Charles Riechelmann
- Born: Charles Calvin Riechelmann 26 April 1972 (age 53) Nukuʻalofa, Tonga
- Height: 1.92 m (6 ft 4 in)
- Weight: 107 kg (16 st 12 lb)
- School: Auckland Grammar School

Rugby union career
- Position: Lock

Amateur team(s)
- Years: Team / Apps / (Points)
- Grammar-Carlton

Provincial / State sides
- Years: Team / Apps / (Points)
- 1994-1999: Auckland / 76 / (60)

Super Rugby
- Years: Team / Apps / (Points)
- 1996-1999: Blues / 42 / (15)

International career
- Years: Team / Apps / (Points)
- 1997: New Zealand / 6 / (15)

= Charles Riechelmann =

NZ international rugby union player

Charles Riechelmann (RICK-le-man, born 26 April 1972) is a former professional rugby union player who played as a lock.
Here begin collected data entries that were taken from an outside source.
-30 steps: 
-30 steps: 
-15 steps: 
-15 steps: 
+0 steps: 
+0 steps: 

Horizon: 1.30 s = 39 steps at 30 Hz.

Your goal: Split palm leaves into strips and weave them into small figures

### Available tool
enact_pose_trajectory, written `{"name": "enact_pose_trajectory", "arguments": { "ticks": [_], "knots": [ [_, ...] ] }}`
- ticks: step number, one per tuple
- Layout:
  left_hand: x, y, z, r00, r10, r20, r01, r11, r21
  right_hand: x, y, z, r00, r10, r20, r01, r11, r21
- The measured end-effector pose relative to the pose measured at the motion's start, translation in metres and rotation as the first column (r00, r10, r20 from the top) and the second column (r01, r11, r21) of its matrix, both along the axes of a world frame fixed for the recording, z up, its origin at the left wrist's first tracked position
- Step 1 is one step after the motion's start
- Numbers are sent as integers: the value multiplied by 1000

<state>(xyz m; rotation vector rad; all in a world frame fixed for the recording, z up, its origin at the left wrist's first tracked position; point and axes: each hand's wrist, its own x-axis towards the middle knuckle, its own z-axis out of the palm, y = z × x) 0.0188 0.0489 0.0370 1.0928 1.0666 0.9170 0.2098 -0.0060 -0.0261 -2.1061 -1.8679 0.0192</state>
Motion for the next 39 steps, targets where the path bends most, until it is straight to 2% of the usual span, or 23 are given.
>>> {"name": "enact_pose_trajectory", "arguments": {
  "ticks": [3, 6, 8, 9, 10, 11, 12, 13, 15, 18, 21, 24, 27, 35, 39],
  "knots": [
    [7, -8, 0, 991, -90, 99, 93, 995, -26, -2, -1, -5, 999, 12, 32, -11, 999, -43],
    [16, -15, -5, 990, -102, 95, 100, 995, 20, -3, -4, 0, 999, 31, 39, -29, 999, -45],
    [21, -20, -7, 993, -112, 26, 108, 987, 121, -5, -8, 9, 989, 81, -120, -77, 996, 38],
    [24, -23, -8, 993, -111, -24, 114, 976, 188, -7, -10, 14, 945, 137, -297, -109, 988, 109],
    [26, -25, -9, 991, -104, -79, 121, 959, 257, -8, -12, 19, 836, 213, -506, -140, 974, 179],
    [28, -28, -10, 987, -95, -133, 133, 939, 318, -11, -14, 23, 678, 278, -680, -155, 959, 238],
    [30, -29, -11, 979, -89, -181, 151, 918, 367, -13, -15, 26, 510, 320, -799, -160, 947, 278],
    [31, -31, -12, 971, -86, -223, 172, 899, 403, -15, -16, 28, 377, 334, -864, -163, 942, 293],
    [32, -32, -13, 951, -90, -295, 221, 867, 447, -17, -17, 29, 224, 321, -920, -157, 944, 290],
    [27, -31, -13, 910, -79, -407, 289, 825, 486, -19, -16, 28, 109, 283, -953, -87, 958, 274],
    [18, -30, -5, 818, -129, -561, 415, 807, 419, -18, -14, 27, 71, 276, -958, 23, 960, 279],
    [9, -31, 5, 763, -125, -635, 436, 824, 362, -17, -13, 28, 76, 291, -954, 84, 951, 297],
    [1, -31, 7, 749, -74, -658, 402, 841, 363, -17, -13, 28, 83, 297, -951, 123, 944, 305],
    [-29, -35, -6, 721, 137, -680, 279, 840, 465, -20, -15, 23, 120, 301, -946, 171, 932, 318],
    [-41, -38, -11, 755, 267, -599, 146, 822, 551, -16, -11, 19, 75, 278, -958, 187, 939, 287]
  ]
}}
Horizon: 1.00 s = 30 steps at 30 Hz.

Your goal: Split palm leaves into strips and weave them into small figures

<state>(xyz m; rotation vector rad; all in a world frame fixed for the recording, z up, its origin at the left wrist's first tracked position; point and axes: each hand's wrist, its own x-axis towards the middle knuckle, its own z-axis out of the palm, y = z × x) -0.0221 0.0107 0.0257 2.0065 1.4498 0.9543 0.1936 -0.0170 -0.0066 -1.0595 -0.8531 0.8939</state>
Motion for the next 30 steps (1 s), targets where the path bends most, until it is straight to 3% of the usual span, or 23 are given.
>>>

He played for Auckland provincially and the Blues in the Super Rugby competition. He was part of the Blues' title-winning teams in 1996 and 1997. Although he was born in Nukuʻalofa, Tonga, he played for New Zealand at international level, making him the first Tongan-born All Black. He played six test matches (in all cases as a reserve) for New Zealand in 1997, scoring three tries.

In 2020 and 2021/22, he completed two seasons of Match Fit with Classic All Blacks. He was one of the most flexible members in the group in season 2.